Mutual funds: Franklin India Tax Shield ₹6,000, Franklin India Opportunity Fund ₹2,000, HDFC Mid Cap Opportunities Fund ₹2,500 and ICICI Pru Value Discovery ₹3,000; Provident fund: PPF ₹5,000 and EPF ₹3,800; Recurring deposit: ₹4,000; NPS: ₹4,000.

I also have a term insurance plan for which I pay a premium of ₹15,000. I have ₹2,000-3000 as surplus to invest.

Can you please tell me if my portfolio is good? I would like to have ₹2-3 lakh corpus in the next two years that I can use on a foreign tour.

I will also be moving to Bengaluru in the next few years; I would need corpus to buy a small plot of land or house/apartment five to six years down the line.

I am assuming that my salary will grow at 7 per cent per annum and I will be staying in India.

Ranjan Sham

It is good to see you taking a very well-planned approach to your monthly investments. As of now, your investment pattern would result in an asset allocation of about 44 per cent towards equity MFs, about 30 per cent towards PPF and EPF and the rest towards your recurring deposit and NPS. This is quite a conservative allocation for somebody your age and you can afford to bump up your equity SIPs.

It would be best to retain that RD towards any emergency expenditure. Having made an early start towards saving for retirement, it would also be unwise to tap into your EPF, PPF or NPS investments any time before retirement age.

That would leave you with the corpus built out of your mutual fund investments for your goals such as foreign travel and purchase of land in three and six years, respectively.

You have presently invested ₹13,500 across equity MFs through SIPs. It isn’t clear from your query when you started these investments. If you started them recently, withdrawing them within three years may not give the investment enough time to pay off sufficiently.

But if the investments are already two to three years old, you can hope to exit with a reasonable return.

Having said this, ₹13,500 that you are investing every month in equity MFs is quite adequate to get you to a corpus of ₹3 lakh in three years, with a significant surplus likely to be left over for buying land too.

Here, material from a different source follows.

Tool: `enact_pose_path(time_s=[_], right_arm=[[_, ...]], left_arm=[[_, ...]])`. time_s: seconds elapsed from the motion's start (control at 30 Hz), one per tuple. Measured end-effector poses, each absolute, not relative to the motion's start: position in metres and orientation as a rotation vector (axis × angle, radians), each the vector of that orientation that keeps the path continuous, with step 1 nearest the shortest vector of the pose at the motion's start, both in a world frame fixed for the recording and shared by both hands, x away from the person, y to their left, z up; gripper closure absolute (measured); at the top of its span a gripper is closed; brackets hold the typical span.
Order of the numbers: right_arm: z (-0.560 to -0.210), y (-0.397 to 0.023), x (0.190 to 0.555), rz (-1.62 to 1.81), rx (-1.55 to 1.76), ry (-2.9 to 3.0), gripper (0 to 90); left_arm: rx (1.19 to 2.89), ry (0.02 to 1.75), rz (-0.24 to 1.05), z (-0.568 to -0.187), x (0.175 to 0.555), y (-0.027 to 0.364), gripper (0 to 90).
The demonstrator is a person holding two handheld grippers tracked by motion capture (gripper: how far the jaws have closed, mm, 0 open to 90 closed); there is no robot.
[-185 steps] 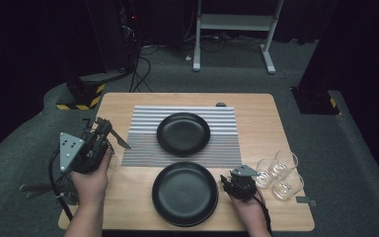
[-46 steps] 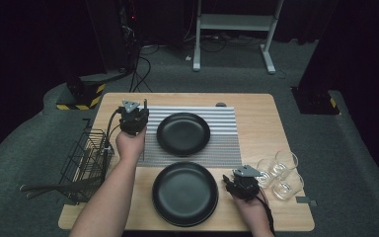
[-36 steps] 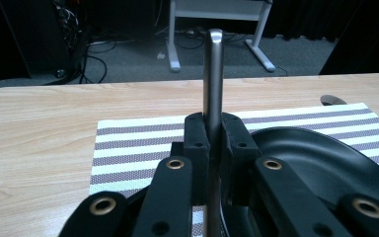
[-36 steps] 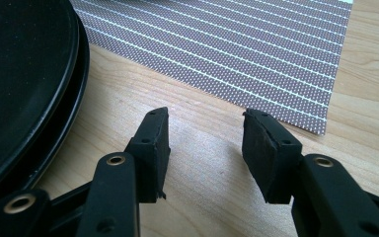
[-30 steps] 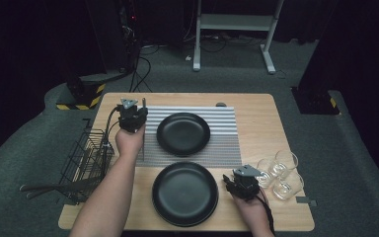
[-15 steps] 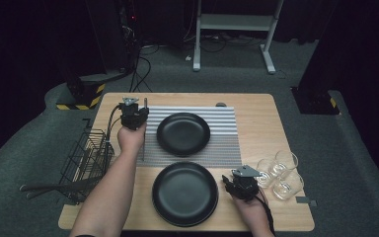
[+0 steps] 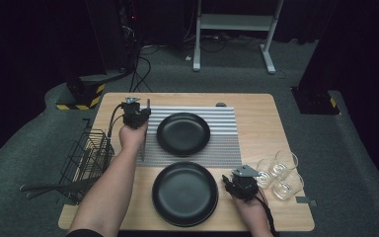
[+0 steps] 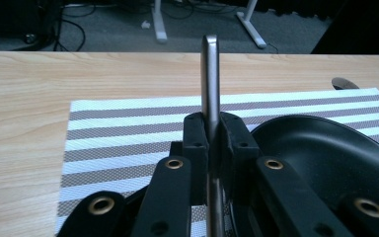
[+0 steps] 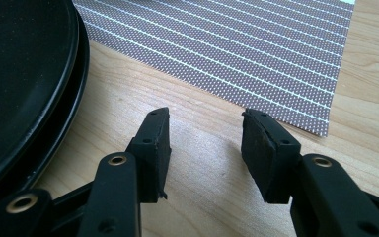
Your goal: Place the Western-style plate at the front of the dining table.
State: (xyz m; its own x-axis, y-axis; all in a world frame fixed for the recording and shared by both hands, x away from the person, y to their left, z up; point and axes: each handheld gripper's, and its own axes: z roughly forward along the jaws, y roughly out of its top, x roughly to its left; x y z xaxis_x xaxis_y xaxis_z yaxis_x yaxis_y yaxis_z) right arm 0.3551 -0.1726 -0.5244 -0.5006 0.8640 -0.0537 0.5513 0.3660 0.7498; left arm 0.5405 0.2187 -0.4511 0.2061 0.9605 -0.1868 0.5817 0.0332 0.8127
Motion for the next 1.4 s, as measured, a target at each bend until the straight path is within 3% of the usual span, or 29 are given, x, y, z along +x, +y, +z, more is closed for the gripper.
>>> enact_pose_path(time_s=[0.6, 1.03, 1.4], right_arm=[[-0.525, -0.172, 0.354, 0.934, 1.223, 2.188, 54.4], [-0.525, -0.172, 0.355, 0.928, 1.224, 2.186, 54.4], [-0.525, -0.171, 0.354, 0.928, 1.220, 2.185, 54.4]], left_arm=[[1.616, 1.533, 0.491, -0.461, 0.552, 0.232, 82.7], [1.672, 1.536, 0.562, -0.451, 0.552, 0.233, 83.4], [1.656, 1.567, 0.463, -0.458, 0.555, 0.231, 83.5]])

Assuming a return of 10 per cent per annum from your equity investments (the usual assumption is 15 per cent, but as we are counting from a market high, it is best to be conservative) over the next three years, an SIP of ₹7,200 that yields a 10 per cent CAGR can get you to ₹3 lakh in three years.

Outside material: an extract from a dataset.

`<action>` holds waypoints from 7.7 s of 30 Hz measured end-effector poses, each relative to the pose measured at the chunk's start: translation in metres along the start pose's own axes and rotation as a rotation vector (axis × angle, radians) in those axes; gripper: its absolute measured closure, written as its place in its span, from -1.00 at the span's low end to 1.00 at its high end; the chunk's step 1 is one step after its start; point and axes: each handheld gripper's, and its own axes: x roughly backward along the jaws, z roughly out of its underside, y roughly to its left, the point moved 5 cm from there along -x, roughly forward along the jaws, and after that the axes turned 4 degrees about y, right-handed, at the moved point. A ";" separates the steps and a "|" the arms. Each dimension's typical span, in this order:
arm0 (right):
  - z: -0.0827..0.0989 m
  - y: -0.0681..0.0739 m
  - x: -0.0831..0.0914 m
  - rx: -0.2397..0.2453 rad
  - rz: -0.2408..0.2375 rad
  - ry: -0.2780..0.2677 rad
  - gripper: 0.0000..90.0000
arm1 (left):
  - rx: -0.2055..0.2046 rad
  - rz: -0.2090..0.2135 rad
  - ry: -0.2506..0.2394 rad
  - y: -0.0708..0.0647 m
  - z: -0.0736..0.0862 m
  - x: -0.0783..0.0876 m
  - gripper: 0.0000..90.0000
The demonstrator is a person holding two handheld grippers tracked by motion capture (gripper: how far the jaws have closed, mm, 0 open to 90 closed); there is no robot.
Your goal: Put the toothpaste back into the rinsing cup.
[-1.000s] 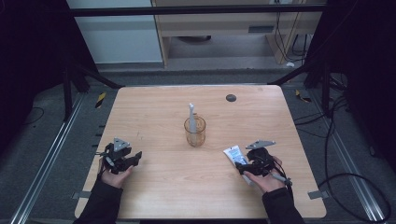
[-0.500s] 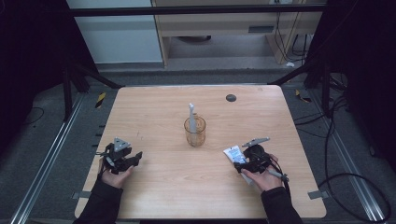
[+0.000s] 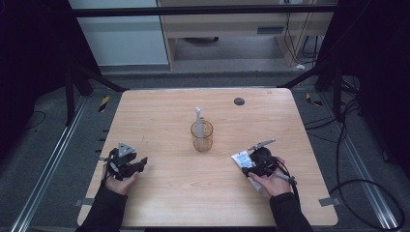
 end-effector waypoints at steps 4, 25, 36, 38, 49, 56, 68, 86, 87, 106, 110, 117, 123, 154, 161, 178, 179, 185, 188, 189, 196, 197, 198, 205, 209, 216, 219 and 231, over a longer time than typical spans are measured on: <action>-0.001 0.000 -0.002 -0.002 -0.002 0.016 -0.11 | -0.001 0.001 0.001 0.000 0.000 0.000 0.07; -0.002 0.001 -0.013 -0.006 0.005 0.074 -0.09 | 0.000 0.002 0.004 0.000 0.000 -0.001 0.08; -0.002 0.003 -0.012 -0.012 0.015 0.084 0.14 | 0.001 0.002 0.003 0.000 0.000 -0.001 0.07; -0.003 0.004 -0.010 -0.016 0.023 0.083 0.25 | 0.001 0.002 0.004 0.000 0.000 -0.001 0.07; -0.003 0.002 -0.001 -0.035 -0.003 0.059 0.51 | 0.002 0.003 0.000 0.000 0.000 0.000 0.08; -0.010 0.001 0.017 -0.061 -0.038 -0.038 0.52 | 0.005 0.002 0.000 0.001 0.000 0.000 0.08; -0.025 -0.004 0.041 -0.089 -0.042 -0.249 0.53 | 0.007 -0.001 0.001 0.001 0.000 0.000 0.07; -0.078 -0.005 0.078 -0.159 -0.063 -0.634 0.53 | 0.011 0.003 0.000 0.001 0.000 0.000 0.08; -0.081 -0.004 0.078 -0.160 -0.062 -0.650 0.53 | 0.011 0.003 0.000 0.001 0.000 0.000 0.07; -0.126 0.016 0.073 -0.174 -0.097 -0.864 0.53 | 0.016 0.004 -0.005 0.002 0.000 0.001 0.08; -0.133 0.020 0.070 -0.171 -0.093 -0.898 0.53 | 0.017 0.004 -0.005 0.002 0.000 0.001 0.08; -0.141 0.026 0.063 -0.177 -0.099 -0.943 0.53 | 0.017 0.004 -0.006 0.003 0.000 0.001 0.08; -0.150 0.032 0.055 -0.173 -0.104 -0.972 0.53 | 0.018 0.004 -0.006 0.003 0.000 0.001 0.08; -0.180 0.054 0.010 -0.162 -0.149 -0.976 0.53 | 0.022 0.009 -0.009 0.003 0.000 0.001 0.08; -0.182 0.055 0.000 -0.164 -0.157 -0.957 0.52 | 0.021 0.008 -0.007 0.003 0.000 0.001 0.08; -0.183 0.062 -0.019 -0.130 -0.147 -0.891 0.49 | 0.021 0.007 -0.006 0.003 0.001 0.001 0.08; -0.183 0.062 -0.019 -0.127 -0.148 -0.884 0.48 | 0.021 0.007 -0.006 0.003 0.001 0.001 0.08; -0.180 0.060 -0.024 -0.125 -0.151 -0.822 0.47 | 0.019 0.006 -0.007 0.003 0.000 0.001 0.08; -0.179 0.061 -0.025 -0.105 -0.155 -0.803 0.46 | 0.019 0.005 -0.006 0.003 0.001 0.001 0.08; -0.178 0.062 -0.025 -0.097 -0.158 -0.798 0.45 | 0.019 0.006 -0.006 0.003 0.001 0.001 0.08; -0.173 0.066 -0.023 -0.058 -0.181 -0.749 0.36 | 0.019 0.005 -0.007 0.003 0.001 0.001 0.08; -0.171 0.067 -0.022 -0.048 -0.173 -0.741 0.36 | 0.018 0.005 -0.006 0.003 0.001 0.001 0.08; -0.170 0.067 -0.022 -0.042 -0.163 -0.729 0.36 | 0.017 0.004 -0.005 0.003 0.001 0.001 0.08; -0.158 0.064 -0.023 -0.013 -0.164 -0.659 0.34 | 0.016 0.003 -0.004 0.003 0.001 0.001 0.08; -0.153 0.066 -0.024 0.024 -0.158 -0.621 0.32 | 0.015 0.002 -0.004 0.002 0.001 0.001 0.08; -0.146 0.071 -0.020 0.079 -0.118 -0.588 0.10 | 0.014 0.003 -0.004 0.002 0.001 0.001 0.08; -0.142 0.068 -0.014 0.080 -0.091 -0.618 0.17 | 0.014 0.002 -0.003 0.002 0.001 0.001 0.08; -0.111 0.058 0.024 0.119 -0.088 -0.536 -0.63 | 0.011 0.003 -0.001 0.001 0.001 0.002 0.07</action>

You can devote the rest of your SIPs towards your other goals — that of buying land or making a down payment on a flat. After adding in the additional ₹3,000 per month that you can save, you will have ₹9,300 a month to devote to this goal.

Over a period of six years, a monthly investment that yields about 12 per cent annual return would get you to a corpus of ₹9.7 lakh.

This may appear quite good enough for that down payment. But it is essential for you to set aside more savings towards long-term investment goals like retirement. Therefore, do not stop with your current SIPs and do step them up every year with a rise in your income.

Your choice of funds is quite reasonable, except for Franklin India Opportunities Fund. We suggest you invest in Franklin India High Growth Companies Fund in place of this fund due to the latter’s superior long-term record.

Use your investments in Franklin India Taxshield (subject to the three-year lock-in) for your foreign trip.